# PROBLEM
Pull every line that includes the word "target" from the data.

##### DATA PROVIDED

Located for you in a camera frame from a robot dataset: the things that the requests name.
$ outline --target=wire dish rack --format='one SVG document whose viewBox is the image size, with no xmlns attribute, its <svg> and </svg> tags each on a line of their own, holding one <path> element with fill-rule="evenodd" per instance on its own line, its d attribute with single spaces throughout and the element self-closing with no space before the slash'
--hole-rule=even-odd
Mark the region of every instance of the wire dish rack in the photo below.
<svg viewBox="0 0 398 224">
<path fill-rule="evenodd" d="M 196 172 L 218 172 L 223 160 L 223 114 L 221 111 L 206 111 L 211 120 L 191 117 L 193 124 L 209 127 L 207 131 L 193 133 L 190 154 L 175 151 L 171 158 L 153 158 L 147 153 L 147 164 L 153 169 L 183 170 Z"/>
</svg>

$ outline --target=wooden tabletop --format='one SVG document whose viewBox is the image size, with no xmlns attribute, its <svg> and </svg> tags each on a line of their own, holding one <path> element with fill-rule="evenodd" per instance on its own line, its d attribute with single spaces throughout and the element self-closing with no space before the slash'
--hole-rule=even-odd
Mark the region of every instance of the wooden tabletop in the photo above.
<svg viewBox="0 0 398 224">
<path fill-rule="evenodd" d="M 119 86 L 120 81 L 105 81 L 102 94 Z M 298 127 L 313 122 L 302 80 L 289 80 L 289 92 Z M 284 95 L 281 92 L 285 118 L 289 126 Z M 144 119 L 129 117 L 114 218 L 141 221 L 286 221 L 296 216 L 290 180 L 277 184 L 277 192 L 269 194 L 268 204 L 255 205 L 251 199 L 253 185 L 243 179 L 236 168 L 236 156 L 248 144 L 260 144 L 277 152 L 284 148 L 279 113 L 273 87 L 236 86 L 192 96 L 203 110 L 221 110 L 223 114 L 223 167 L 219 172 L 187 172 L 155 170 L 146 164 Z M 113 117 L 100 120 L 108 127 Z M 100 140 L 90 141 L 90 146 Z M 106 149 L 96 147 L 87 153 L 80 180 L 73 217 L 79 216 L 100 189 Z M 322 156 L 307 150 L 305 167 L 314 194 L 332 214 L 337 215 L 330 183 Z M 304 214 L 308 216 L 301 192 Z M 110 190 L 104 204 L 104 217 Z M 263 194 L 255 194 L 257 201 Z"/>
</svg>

##########

# YOUR RESPONSE
$ outline --target=wire dish rack --format='one SVG document whose viewBox is the image size, with no xmlns attribute, its <svg> and </svg> tags each on a line of their own, holding one <path> element with fill-rule="evenodd" per instance on its own line, its d attribute with single spaces throughout and the element self-closing with no space before the slash'
$ outline --target=wooden tabletop --format='one SVG document whose viewBox is the image size, with no xmlns attribute, its <svg> and </svg> tags each on a line of their own, holding one <path> element with fill-rule="evenodd" per instance on its own line, its d attribute with single spaces throughout and the element self-closing with no space before the slash'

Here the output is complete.